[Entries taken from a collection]
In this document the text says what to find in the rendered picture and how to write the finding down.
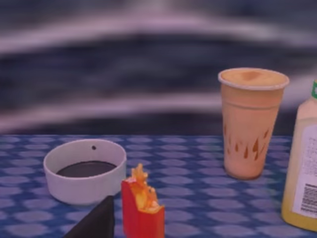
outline plastic bottle
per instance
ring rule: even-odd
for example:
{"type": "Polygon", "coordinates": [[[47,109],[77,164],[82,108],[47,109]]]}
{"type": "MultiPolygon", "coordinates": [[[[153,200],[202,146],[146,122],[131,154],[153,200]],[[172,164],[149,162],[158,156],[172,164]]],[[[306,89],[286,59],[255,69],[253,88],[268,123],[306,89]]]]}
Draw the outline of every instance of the plastic bottle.
{"type": "Polygon", "coordinates": [[[317,80],[311,98],[297,110],[282,218],[317,232],[317,80]]]}

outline white bowl
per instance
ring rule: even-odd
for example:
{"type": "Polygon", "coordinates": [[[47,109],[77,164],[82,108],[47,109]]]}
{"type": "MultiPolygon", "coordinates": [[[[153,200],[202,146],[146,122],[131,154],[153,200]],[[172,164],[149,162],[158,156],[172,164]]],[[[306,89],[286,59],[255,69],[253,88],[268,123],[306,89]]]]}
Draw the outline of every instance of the white bowl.
{"type": "Polygon", "coordinates": [[[120,191],[126,178],[126,152],[120,145],[102,139],[75,140],[57,146],[44,158],[50,194],[72,205],[91,205],[120,191]],[[103,161],[116,168],[97,176],[69,178],[57,175],[61,169],[80,162],[103,161]]]}

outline white label
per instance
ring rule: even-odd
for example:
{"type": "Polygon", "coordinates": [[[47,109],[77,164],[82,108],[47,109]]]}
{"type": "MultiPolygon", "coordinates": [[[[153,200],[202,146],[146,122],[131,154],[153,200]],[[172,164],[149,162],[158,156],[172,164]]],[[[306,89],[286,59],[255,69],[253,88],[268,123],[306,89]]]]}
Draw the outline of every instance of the white label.
{"type": "Polygon", "coordinates": [[[293,212],[317,218],[317,125],[303,130],[301,162],[293,212]]]}

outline iced coffee
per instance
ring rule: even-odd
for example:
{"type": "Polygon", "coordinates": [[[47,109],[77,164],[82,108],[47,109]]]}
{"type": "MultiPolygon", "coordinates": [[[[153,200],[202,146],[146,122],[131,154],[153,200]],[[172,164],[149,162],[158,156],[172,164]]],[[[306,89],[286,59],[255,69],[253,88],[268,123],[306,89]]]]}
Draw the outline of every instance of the iced coffee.
{"type": "Polygon", "coordinates": [[[222,71],[224,167],[237,179],[261,175],[276,116],[289,79],[259,68],[222,71]]]}

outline table
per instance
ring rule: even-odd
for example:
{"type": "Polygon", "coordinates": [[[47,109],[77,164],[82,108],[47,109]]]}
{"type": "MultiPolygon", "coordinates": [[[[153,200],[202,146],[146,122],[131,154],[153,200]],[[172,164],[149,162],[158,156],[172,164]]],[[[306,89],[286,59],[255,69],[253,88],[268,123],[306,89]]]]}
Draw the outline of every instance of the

__What to do__. Leaving every picture out, output the data exactly as it stands.

__Task solution__.
In this document the text says what to find in the rendered picture and how to write the finding down.
outline plastic bottle
per instance
ring rule: even-odd
for example:
{"type": "Polygon", "coordinates": [[[47,109],[77,164],[82,108],[47,109]]]}
{"type": "MultiPolygon", "coordinates": [[[[153,200],[202,146],[146,122],[131,154],[153,200]],[[172,164],[149,162],[158,156],[172,164]]],[[[306,89],[286,59],[255,69],[253,88],[268,123],[306,89]]]]}
Draw the outline of every instance of the plastic bottle.
{"type": "Polygon", "coordinates": [[[317,80],[311,98],[297,110],[282,218],[317,232],[317,80]]]}

outline white bowl
per instance
ring rule: even-odd
for example:
{"type": "Polygon", "coordinates": [[[47,109],[77,164],[82,108],[47,109]]]}
{"type": "MultiPolygon", "coordinates": [[[[153,200],[202,146],[146,122],[131,154],[153,200]],[[172,164],[149,162],[158,156],[172,164]]],[[[306,89],[286,59],[255,69],[253,88],[268,123],[306,89]]]]}
Draw the outline of every instance of the white bowl.
{"type": "Polygon", "coordinates": [[[120,191],[126,178],[126,152],[120,145],[102,139],[75,140],[57,146],[44,158],[50,194],[72,205],[91,205],[120,191]],[[103,161],[116,168],[97,176],[69,178],[57,175],[61,169],[80,162],[103,161]]]}

outline white label
per instance
ring rule: even-odd
for example:
{"type": "Polygon", "coordinates": [[[47,109],[77,164],[82,108],[47,109]]]}
{"type": "MultiPolygon", "coordinates": [[[[153,200],[202,146],[146,122],[131,154],[153,200]],[[172,164],[149,162],[158,156],[172,164]]],[[[306,89],[286,59],[255,69],[253,88],[268,123],[306,89]]]]}
Draw the outline of every instance of the white label.
{"type": "Polygon", "coordinates": [[[293,212],[317,218],[317,125],[303,130],[301,162],[293,212]]]}

outline iced coffee
per instance
ring rule: even-odd
for example:
{"type": "Polygon", "coordinates": [[[47,109],[77,164],[82,108],[47,109]]]}
{"type": "MultiPolygon", "coordinates": [[[[153,200],[202,146],[146,122],[131,154],[153,200]],[[172,164],[149,162],[158,156],[172,164]]],[[[306,89],[286,59],[255,69],[253,88],[268,123],[306,89]]]]}
Draw the outline of every instance of the iced coffee.
{"type": "Polygon", "coordinates": [[[222,71],[224,167],[237,179],[261,175],[276,116],[289,79],[259,68],[222,71]]]}

outline table
per instance
ring rule: even-odd
for example:
{"type": "Polygon", "coordinates": [[[47,109],[77,164],[82,108],[47,109]]]}
{"type": "MultiPolygon", "coordinates": [[[[153,200],[202,146],[146,122],[131,154],[153,200]],[[172,164],[149,162],[158,156],[172,164]]],[[[306,89],[286,59],[255,69],[253,88],[268,123],[306,89]]]]}
Draw the outline of every instance of the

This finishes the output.